(Stored data)
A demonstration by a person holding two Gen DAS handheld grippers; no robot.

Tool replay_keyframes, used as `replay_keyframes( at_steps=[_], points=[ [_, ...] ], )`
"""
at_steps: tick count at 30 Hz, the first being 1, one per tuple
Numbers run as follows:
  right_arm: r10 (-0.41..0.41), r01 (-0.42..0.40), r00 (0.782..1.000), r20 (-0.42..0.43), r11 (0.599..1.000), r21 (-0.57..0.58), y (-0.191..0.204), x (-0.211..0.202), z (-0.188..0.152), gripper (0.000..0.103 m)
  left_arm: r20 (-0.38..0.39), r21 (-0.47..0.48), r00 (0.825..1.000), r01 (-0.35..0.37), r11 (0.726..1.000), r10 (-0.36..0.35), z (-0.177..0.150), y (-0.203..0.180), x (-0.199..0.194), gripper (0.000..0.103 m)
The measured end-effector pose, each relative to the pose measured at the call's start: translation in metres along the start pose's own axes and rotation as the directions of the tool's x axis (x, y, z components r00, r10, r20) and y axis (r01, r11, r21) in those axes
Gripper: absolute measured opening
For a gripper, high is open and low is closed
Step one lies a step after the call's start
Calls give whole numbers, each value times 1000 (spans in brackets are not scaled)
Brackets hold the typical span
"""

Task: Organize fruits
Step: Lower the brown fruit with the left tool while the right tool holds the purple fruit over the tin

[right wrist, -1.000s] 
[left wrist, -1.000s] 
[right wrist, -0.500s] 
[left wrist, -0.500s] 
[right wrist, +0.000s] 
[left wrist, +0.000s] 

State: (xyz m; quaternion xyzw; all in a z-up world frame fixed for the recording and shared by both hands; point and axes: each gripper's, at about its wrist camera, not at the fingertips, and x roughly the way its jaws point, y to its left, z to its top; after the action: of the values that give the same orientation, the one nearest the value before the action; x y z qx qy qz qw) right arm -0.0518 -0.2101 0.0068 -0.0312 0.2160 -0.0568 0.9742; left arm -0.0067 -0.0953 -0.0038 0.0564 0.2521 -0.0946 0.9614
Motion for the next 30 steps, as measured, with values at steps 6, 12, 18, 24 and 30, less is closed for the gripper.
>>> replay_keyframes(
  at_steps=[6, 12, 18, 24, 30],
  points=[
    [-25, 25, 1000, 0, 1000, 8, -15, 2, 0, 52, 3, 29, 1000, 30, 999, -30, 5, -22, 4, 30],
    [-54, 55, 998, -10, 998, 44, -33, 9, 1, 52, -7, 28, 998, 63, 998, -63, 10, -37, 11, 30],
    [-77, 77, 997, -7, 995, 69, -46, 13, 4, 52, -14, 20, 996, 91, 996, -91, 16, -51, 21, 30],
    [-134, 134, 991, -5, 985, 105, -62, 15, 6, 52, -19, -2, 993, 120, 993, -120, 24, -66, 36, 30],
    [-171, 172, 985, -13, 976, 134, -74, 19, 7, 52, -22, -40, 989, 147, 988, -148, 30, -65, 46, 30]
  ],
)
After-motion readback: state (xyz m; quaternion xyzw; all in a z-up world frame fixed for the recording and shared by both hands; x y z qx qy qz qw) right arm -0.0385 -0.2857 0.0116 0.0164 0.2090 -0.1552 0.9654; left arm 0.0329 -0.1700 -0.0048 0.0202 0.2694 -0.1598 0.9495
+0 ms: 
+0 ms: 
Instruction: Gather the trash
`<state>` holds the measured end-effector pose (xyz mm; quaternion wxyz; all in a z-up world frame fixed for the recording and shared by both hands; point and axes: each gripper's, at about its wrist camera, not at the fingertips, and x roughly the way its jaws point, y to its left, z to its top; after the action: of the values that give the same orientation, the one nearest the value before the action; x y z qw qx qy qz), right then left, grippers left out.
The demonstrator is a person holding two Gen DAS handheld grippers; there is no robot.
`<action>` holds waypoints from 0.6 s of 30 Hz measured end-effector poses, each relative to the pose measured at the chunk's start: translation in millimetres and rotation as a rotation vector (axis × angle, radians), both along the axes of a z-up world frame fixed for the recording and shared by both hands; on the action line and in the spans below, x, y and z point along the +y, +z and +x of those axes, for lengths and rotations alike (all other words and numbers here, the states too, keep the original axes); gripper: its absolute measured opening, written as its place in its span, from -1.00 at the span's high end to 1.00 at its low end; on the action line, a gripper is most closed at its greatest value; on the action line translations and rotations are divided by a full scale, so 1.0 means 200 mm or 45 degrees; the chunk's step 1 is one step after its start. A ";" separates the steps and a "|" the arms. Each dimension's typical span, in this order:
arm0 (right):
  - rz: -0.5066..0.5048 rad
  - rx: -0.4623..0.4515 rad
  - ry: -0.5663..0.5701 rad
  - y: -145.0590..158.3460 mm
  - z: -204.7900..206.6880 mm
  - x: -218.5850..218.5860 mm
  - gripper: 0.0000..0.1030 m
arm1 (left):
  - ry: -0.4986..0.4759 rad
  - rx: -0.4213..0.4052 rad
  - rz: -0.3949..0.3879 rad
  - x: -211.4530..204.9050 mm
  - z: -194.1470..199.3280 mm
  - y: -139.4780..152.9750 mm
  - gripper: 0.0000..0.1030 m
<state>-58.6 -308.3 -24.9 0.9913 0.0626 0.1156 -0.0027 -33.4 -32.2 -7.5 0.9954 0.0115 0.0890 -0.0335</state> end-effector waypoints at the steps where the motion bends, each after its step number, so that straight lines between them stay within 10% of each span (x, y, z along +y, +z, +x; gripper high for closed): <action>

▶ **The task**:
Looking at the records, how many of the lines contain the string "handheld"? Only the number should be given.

▶ **Exercise response**:
2